ISSUE: WON the administrative case between the private parties involving the lot subject matter of the
ejectment case constitutes a prejudicial question which would operate as a bar to said ejectment case.

HELD: YES

RULING:

The actions involved in the case at bar being respectively civil and administrative in character, it is
obvious that technically, there is no prejudicial question to speak of. Equally apparent, however, is the
intimate correlation between said two proceedings, stemming from the fact that the right of private
respondents to eject petitioner from the disputed portion depends primarily on the resolution of the
pending administrative case.

For while it may be true that private respondents had prior possession of the lot in question, at the
time of the institution of the ejectment case, such right of possession had been terminated, or at the
very least, suspended by the cancellation by the Land Authority of the Agreement to Sell executed in
their favor.

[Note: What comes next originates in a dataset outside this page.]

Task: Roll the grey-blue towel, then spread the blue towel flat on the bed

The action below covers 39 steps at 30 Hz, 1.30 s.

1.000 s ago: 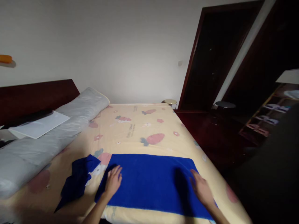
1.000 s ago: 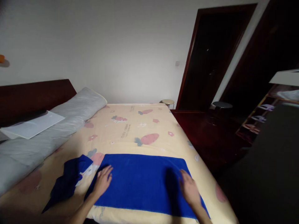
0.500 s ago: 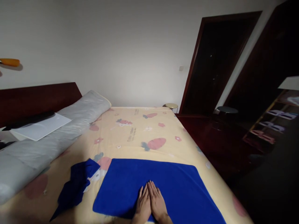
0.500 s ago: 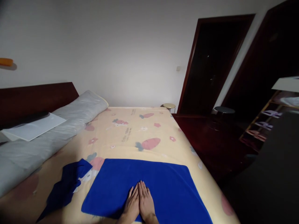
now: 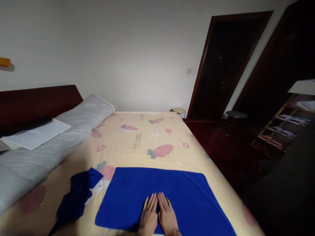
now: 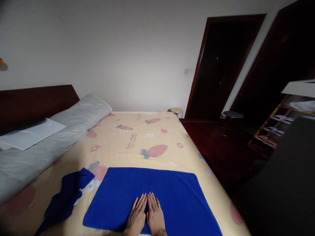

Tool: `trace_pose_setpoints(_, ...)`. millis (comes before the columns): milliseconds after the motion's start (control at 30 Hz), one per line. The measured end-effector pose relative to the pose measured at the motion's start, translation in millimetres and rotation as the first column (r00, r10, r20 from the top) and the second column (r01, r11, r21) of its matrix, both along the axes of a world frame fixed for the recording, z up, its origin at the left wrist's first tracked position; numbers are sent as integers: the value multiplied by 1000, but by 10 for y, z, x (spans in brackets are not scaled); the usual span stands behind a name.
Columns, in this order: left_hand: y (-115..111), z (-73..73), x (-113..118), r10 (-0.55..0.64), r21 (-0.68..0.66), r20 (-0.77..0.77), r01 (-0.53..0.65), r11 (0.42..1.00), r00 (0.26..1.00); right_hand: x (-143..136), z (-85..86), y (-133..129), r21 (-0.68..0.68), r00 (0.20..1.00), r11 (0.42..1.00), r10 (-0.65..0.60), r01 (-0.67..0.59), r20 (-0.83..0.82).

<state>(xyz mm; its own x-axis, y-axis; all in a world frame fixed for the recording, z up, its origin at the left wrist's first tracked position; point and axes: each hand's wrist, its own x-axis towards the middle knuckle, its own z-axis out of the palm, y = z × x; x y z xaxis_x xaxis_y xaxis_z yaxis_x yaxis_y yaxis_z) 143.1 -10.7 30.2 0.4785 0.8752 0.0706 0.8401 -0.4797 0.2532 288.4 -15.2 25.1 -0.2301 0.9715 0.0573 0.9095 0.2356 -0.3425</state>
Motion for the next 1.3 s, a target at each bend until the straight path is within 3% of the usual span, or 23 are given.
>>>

Whether or not private respondents can continue to exercise their right of possession is but a
necessary, logical consequence of the issue involved in the pending administrative case assailing the
validity of the cancellation of the Agreement to Sell and the subsequent award of the disputed portion to
petitioner. If the cancellation of the Agreement to Sell and the subsequent award to petitioner are
voided, then private respondents would have every right to eject petitioner from the disputed area.
Otherwise, private respondent's light of possession is lost and so would their right to eject petitioner
from said portion.
Faced with these distinct possibilities, the more prudent course for the trial court to have taken is to
hold the ejectment proceedings in abeyance until after a determination of the administrative case.
Indeed, logic and pragmatism, if not jurisprudence, dictate such move. To allow the parties to undergo
trial notwithstanding the possibility of petitioner's right of possession being upheld in the pending
administrative case is to needlessly require not only the parties but the court as well to expend time,
effort and money in what may turn out to be a sheer exercise in futility.